Dataset excerpts:
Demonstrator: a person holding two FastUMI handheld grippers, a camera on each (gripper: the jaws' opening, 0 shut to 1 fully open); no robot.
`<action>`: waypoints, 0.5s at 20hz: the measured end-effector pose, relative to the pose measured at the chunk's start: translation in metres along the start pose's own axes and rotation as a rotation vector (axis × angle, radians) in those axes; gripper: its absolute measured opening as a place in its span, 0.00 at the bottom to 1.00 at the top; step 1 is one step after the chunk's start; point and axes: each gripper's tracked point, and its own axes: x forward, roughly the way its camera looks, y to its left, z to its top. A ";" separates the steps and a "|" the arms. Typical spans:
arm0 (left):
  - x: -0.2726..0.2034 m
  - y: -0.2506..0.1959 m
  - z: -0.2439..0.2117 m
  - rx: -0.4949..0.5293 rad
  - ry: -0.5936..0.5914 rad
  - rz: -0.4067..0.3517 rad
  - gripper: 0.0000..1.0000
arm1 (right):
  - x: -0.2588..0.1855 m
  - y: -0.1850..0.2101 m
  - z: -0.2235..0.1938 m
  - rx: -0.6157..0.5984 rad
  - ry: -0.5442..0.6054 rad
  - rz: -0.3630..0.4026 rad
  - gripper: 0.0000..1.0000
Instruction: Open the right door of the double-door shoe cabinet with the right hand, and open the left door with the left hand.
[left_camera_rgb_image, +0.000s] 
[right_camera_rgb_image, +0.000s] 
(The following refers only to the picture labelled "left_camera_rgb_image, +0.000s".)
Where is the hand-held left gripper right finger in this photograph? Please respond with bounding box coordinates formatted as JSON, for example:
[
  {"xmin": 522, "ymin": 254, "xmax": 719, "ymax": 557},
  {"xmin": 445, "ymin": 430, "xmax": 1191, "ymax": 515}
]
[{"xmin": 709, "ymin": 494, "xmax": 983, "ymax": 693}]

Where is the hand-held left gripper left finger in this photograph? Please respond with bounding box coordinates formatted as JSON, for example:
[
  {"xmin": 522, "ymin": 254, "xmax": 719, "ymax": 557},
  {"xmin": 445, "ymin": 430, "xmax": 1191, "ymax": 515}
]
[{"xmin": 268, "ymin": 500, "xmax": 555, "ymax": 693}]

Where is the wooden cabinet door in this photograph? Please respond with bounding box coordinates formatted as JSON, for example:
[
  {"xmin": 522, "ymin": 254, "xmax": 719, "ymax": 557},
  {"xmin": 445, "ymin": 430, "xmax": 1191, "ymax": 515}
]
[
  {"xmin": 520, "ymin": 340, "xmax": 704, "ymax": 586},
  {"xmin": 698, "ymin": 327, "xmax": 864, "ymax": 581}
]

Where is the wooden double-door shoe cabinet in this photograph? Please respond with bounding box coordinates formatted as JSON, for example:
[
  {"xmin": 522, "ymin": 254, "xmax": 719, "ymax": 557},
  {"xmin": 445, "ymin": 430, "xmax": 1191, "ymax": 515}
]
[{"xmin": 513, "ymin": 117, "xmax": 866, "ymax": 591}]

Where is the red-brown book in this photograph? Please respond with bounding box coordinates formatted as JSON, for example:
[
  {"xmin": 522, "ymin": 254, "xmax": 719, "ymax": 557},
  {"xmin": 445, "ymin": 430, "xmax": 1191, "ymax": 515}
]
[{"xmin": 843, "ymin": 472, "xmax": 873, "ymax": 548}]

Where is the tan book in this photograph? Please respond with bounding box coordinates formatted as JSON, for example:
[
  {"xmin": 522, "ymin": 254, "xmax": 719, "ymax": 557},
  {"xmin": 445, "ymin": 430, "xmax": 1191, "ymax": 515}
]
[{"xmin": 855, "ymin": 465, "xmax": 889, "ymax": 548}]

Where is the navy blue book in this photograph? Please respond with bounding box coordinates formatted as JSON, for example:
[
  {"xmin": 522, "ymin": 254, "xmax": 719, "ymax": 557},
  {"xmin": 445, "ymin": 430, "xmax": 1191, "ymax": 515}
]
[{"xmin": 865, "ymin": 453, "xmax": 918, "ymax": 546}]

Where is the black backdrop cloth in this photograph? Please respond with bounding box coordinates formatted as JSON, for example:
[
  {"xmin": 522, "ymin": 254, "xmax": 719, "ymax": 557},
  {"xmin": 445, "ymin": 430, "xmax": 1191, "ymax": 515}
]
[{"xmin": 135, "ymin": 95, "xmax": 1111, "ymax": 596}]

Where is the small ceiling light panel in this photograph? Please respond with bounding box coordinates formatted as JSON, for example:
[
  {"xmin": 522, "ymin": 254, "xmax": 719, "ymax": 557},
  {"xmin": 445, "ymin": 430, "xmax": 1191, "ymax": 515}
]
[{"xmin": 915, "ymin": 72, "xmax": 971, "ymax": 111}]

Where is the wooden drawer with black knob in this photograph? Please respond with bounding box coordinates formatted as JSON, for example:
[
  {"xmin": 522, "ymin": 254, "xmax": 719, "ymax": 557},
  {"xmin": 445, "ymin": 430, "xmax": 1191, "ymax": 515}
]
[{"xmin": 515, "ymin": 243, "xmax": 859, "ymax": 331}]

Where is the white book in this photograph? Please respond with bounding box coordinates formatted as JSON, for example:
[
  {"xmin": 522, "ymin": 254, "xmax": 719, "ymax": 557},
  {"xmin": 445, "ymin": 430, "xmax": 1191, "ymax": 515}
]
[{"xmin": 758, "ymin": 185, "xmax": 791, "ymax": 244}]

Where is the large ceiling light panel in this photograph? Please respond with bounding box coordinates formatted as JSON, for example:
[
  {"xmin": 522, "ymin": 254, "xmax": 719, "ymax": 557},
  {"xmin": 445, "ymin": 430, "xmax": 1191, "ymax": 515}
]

(What you have to do) After the last line, print all the entries once again, unchanged.

(Solution to this exercise)
Demonstrator: a person holding two FastUMI handheld grippers, a camera on each (gripper: the jaws' opening, 0 shut to 1 fully open); no robot.
`<action>`: waypoints, 0.5s at 20hz: the measured end-effector pose, relative to the pose measured at the chunk's start: translation in metres along the start pose's own axes and rotation as a rotation vector (axis × angle, radians) in those axes; gripper: its absolute measured opening as a place in its span, 0.00 at the bottom to 1.00 at the top; step 1 is one step after the chunk's start; point and axes: each gripper's tracked point, and its own axes: x forward, roughly the way its camera looks, y to its left, z to its top. A ";" separates the steps and a "|" the arms. Typical spans:
arm0 (left):
  - x: -0.2726..0.2034 m
  - y: -0.2506..0.1959 m
  - z: -0.2439..0.2117 m
  - rx: -0.4949..0.5293 rad
  - ry: -0.5936..0.5914 rad
  - rz: -0.4067..0.3517 rad
  - gripper: 0.0000..1.0000
arm1 (right):
  - x: -0.2588..0.1855 m
  - y: -0.1850..0.2101 m
  - z: -0.2235..0.1938 m
  - rx: -0.6157..0.5984 rad
  - ry: -0.5442..0.6054 rad
  - rz: -0.3630..0.4026 rad
  - gripper: 0.0000..1.0000
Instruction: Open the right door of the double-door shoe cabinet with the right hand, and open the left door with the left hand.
[left_camera_rgb_image, +0.000s] 
[right_camera_rgb_image, +0.000s] 
(The following refers only to the picture labelled "left_camera_rgb_image, +0.000s".)
Where is the hand-held left gripper right finger in this photograph? Please respond with bounding box coordinates formatted as JSON, for example:
[
  {"xmin": 522, "ymin": 254, "xmax": 719, "ymax": 557},
  {"xmin": 445, "ymin": 430, "xmax": 1191, "ymax": 515}
]
[{"xmin": 709, "ymin": 494, "xmax": 983, "ymax": 693}]

Where is the hand-held left gripper left finger in this photograph? Please respond with bounding box coordinates formatted as JSON, for example:
[
  {"xmin": 522, "ymin": 254, "xmax": 719, "ymax": 557},
  {"xmin": 445, "ymin": 430, "xmax": 1191, "ymax": 515}
]
[{"xmin": 268, "ymin": 500, "xmax": 555, "ymax": 693}]

Where is the wooden cabinet door in this photograph? Please respond with bounding box coordinates formatted as JSON, for example:
[
  {"xmin": 522, "ymin": 254, "xmax": 719, "ymax": 557},
  {"xmin": 445, "ymin": 430, "xmax": 1191, "ymax": 515}
]
[
  {"xmin": 520, "ymin": 340, "xmax": 704, "ymax": 586},
  {"xmin": 698, "ymin": 327, "xmax": 864, "ymax": 581}
]

Where is the wooden double-door shoe cabinet in this photograph? Please respond with bounding box coordinates formatted as JSON, for example:
[
  {"xmin": 522, "ymin": 254, "xmax": 719, "ymax": 557},
  {"xmin": 445, "ymin": 430, "xmax": 1191, "ymax": 515}
]
[{"xmin": 513, "ymin": 117, "xmax": 866, "ymax": 591}]

Where is the red-brown book in this photograph? Please respond with bounding box coordinates formatted as JSON, for example:
[
  {"xmin": 522, "ymin": 254, "xmax": 719, "ymax": 557},
  {"xmin": 445, "ymin": 430, "xmax": 1191, "ymax": 515}
]
[{"xmin": 843, "ymin": 472, "xmax": 873, "ymax": 548}]

Where is the tan book in this photograph? Please respond with bounding box coordinates formatted as JSON, for example:
[
  {"xmin": 522, "ymin": 254, "xmax": 719, "ymax": 557},
  {"xmin": 445, "ymin": 430, "xmax": 1191, "ymax": 515}
]
[{"xmin": 855, "ymin": 465, "xmax": 889, "ymax": 548}]

Where is the navy blue book in this photograph? Please respond with bounding box coordinates formatted as JSON, for example:
[
  {"xmin": 522, "ymin": 254, "xmax": 719, "ymax": 557},
  {"xmin": 445, "ymin": 430, "xmax": 1191, "ymax": 515}
]
[{"xmin": 865, "ymin": 453, "xmax": 918, "ymax": 546}]

Where is the black backdrop cloth in this photograph? Please respond with bounding box coordinates formatted as JSON, for example:
[
  {"xmin": 522, "ymin": 254, "xmax": 719, "ymax": 557},
  {"xmin": 445, "ymin": 430, "xmax": 1191, "ymax": 515}
]
[{"xmin": 135, "ymin": 95, "xmax": 1111, "ymax": 596}]

Where is the small ceiling light panel in this photograph? Please respond with bounding box coordinates formatted as JSON, for example:
[
  {"xmin": 522, "ymin": 254, "xmax": 719, "ymax": 557},
  {"xmin": 445, "ymin": 430, "xmax": 1191, "ymax": 515}
]
[{"xmin": 915, "ymin": 72, "xmax": 971, "ymax": 111}]

Where is the wooden drawer with black knob in this photograph? Please respond with bounding box coordinates formatted as JSON, for example:
[
  {"xmin": 522, "ymin": 254, "xmax": 719, "ymax": 557},
  {"xmin": 445, "ymin": 430, "xmax": 1191, "ymax": 515}
]
[{"xmin": 515, "ymin": 243, "xmax": 859, "ymax": 331}]

Where is the white book in this photograph? Please respond with bounding box coordinates formatted as JSON, for example:
[
  {"xmin": 522, "ymin": 254, "xmax": 719, "ymax": 557},
  {"xmin": 445, "ymin": 430, "xmax": 1191, "ymax": 515}
]
[{"xmin": 758, "ymin": 185, "xmax": 791, "ymax": 244}]

Where is the large ceiling light panel in this photograph? Please respond with bounding box coordinates formatted as JSON, for example:
[
  {"xmin": 522, "ymin": 254, "xmax": 719, "ymax": 557},
  {"xmin": 445, "ymin": 430, "xmax": 1191, "ymax": 515}
]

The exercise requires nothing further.